После того, как все параметры установлены, нажмите кнопку «Выполнить», чтобы начать сканирование и получить сканирование образца с включенным рентгеновским снимком. Во-первых, выполните сканирование с низким разрешением с большими размерами шага и более высокой скоростью сканирования, чтобы получить предварительное изображение цели. После получения сканирования нужной области образца с низким разрешением получите сканирование с более высоким разрешением с меньшим размером шага и более низкой скоростью сканирования.
Чтобы приготовить свежую культуру золотистого стафилококка 1945 года, используйте одну колонию из триптической пластины соевого агара, пропитанную в течение одной недели, для инокуляции трех миллилитров стерильного триптического соевого бульона. Затем осторожно встряхните бактериальную культуру при температуре 37 градусов Цельсия в течение 16-18 часов до неподвижной фазы. Затем гранулируйте культуру из триптического соевого бульона с помощью центрифугирования в 4 000 г в течение 10 минут при комнатной температуре и дважды промойте гранулы PBS.
Количественно определите концентрацию бактерий с помощью оптической плотности при 600 нанометрах, используя линейный диапазон, который представляет собой диапазон оптической плотности, в котором проверяется закон Бера-Ламберта.
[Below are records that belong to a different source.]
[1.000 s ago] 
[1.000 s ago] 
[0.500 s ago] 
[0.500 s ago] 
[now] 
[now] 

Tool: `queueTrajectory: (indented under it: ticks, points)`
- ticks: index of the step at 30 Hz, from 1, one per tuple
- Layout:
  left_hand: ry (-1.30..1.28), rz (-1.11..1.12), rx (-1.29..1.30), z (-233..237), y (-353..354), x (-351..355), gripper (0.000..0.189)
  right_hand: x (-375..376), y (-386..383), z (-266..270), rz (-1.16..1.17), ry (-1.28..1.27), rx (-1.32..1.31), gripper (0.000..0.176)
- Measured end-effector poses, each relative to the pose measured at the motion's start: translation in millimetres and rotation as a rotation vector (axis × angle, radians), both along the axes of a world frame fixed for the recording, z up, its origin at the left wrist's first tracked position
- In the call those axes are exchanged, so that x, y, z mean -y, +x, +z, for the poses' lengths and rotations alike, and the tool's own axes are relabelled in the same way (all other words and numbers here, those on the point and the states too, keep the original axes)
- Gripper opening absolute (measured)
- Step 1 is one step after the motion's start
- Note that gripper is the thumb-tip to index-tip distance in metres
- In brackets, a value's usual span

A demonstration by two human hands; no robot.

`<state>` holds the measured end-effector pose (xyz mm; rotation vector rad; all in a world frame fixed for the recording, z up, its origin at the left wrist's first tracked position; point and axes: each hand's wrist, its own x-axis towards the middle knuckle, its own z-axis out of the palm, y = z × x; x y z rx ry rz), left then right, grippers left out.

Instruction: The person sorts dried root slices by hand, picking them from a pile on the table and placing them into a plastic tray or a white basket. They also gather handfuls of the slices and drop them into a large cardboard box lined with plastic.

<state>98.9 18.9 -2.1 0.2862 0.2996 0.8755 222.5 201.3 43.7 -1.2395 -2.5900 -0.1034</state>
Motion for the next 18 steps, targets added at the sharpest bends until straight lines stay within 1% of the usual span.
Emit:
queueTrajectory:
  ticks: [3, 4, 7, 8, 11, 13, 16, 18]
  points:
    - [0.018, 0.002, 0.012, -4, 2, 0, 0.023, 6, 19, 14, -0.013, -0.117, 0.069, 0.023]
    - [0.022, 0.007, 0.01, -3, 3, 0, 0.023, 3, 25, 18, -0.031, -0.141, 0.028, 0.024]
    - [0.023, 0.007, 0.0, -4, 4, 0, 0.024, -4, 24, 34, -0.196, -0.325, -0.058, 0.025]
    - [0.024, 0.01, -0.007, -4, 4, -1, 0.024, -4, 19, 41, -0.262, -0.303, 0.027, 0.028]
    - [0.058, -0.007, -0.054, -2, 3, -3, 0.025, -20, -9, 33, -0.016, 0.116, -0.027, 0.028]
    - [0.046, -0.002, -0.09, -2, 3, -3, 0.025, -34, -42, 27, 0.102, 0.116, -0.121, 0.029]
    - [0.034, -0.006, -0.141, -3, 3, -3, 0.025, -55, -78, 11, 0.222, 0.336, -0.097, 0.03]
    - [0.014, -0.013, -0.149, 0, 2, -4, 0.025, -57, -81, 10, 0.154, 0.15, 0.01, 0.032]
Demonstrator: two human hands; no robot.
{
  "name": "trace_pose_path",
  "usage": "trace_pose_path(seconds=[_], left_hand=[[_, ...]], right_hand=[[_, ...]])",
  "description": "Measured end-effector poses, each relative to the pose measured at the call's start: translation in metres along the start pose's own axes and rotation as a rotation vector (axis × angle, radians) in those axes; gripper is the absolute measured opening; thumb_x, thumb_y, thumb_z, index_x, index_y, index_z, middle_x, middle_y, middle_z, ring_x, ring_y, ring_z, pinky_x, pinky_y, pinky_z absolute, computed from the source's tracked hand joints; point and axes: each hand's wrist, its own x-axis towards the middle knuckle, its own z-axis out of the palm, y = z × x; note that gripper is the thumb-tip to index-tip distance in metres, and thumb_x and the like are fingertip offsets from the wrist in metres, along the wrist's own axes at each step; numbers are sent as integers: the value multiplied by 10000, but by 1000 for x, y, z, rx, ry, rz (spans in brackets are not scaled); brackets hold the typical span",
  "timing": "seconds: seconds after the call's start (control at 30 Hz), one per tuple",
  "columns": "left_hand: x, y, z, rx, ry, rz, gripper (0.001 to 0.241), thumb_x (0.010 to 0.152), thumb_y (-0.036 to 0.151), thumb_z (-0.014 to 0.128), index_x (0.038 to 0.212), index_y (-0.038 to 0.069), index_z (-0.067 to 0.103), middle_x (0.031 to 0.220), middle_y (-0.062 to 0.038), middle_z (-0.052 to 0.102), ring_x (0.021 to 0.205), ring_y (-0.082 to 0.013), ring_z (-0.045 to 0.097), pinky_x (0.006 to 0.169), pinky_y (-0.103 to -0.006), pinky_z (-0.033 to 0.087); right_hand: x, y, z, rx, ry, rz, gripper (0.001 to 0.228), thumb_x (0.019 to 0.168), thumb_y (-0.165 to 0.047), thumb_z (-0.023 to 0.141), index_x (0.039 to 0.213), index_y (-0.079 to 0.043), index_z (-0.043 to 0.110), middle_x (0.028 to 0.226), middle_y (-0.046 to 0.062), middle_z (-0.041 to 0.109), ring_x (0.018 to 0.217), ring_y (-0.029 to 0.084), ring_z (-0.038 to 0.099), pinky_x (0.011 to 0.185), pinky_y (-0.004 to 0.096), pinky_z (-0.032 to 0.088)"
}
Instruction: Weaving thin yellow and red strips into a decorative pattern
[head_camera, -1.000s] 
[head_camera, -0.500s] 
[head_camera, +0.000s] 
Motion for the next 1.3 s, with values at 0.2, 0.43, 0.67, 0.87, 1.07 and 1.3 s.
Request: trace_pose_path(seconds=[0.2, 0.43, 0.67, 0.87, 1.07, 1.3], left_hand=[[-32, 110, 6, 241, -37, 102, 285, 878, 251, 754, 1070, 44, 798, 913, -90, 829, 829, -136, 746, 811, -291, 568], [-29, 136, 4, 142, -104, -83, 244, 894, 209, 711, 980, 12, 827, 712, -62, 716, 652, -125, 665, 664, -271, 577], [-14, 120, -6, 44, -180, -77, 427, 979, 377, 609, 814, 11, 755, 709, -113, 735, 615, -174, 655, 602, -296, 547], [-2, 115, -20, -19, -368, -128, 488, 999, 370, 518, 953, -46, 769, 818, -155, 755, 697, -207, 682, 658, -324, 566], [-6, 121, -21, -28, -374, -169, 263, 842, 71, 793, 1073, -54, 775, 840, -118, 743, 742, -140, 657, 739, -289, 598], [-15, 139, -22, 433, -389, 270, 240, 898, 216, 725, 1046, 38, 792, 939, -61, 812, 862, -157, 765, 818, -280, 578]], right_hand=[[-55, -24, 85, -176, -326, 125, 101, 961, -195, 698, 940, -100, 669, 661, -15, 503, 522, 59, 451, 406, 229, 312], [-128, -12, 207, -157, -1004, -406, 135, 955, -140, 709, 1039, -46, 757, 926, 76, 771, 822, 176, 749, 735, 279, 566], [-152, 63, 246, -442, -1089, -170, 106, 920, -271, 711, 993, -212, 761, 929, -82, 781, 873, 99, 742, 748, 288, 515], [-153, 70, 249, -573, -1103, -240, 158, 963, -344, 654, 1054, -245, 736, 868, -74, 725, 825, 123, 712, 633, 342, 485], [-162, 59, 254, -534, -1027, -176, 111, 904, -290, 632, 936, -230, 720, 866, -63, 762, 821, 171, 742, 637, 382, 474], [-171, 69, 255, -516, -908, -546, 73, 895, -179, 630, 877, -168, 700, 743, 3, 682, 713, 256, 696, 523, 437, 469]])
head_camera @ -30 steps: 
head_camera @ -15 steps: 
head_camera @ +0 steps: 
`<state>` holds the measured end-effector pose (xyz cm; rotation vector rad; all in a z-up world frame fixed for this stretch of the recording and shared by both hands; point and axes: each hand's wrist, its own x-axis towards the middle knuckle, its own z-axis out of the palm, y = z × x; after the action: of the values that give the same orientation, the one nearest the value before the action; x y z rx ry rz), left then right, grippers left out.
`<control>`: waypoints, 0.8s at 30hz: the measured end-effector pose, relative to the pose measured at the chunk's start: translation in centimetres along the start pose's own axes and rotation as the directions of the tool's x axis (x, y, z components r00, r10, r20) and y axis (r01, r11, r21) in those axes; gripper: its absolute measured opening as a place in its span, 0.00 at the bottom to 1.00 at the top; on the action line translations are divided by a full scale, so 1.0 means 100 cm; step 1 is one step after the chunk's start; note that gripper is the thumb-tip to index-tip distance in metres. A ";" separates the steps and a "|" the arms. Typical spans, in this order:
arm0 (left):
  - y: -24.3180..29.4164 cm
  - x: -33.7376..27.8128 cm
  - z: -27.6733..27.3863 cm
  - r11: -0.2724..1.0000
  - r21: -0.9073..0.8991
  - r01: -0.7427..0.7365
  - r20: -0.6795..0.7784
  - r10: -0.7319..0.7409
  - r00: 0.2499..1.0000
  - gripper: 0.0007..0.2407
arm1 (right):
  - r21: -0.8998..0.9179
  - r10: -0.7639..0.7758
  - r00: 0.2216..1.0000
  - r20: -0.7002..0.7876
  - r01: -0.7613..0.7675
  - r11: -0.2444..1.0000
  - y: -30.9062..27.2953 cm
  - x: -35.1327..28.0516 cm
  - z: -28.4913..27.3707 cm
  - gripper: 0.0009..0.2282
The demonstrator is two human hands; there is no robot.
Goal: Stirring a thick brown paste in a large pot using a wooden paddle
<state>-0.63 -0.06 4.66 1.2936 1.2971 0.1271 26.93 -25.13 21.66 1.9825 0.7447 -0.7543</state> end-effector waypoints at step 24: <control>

Затем разбавьте образец 200 000 клеток на миллилитр с помощью стерильного PBS. Стерилизуйте триптический соевый агар автоклавированием, а затем охладите, перемешивая, пока температура не достигнет 45 градусов по Цельсию.
Затем инокулируют бактерии в триптический соевый агар. Затем поместите разбавленную бактериальную культуру на поверхность имплантируемого датчика и 100 микролитров неинокулированного триптического соевого агара поверх другого стерильного имплантата в качестве контроля. Добавьте дополнительные 100 микролитров неинокулированного триптического соевого агара поверх имплантируемого датчика, прежде чем он будет инкубирован при 37 градусах Цельсия в течение 48 часов до имплантации.
После завершения сканирования изображения с диагональю 620 нанометров, 700 нанометров и соотношением соответственно были сгенерированы в MatLab, и изменение цвета свидетельствовало об изменениях pH. Поскольку основная область pH значительно поглощает излучаемый свет, чем кислая область pH, более низкая область pH выглядит как более яркий сигнал на расстоянии 620 нанометров. Излучение сцинтиллятора на расстоянии 700 нанометров функционирует как спектральный эталон для несоответствий в пленке сцинтиллятора, изменений состава ткани и любых изменений, которые происходят в положении оптики детектирования от сканирования к сканированию.
Образец должен быть правильно расположен на сцене. Перед включением освещения в помещении или открытием корпуса следует отключить питание ФЭУ, а перед получением изображений с высоким разрешением следует выполнить сканирование с низким разрешением. Вместо источника рентгеновского излучения мы можем использовать ультразвуковой источник для выполнения ультразвуковой люминесцентной химической визуализации для мониторинга изменений pH, связанных с имплантированными медицинскими устройствами.
Да, после оптимизации системы мы смогли обнаружить изменения рН в интрамедуллярной полости кости по сравнению с поверхностью кости, что можно было использовать для изучения остеомиелита.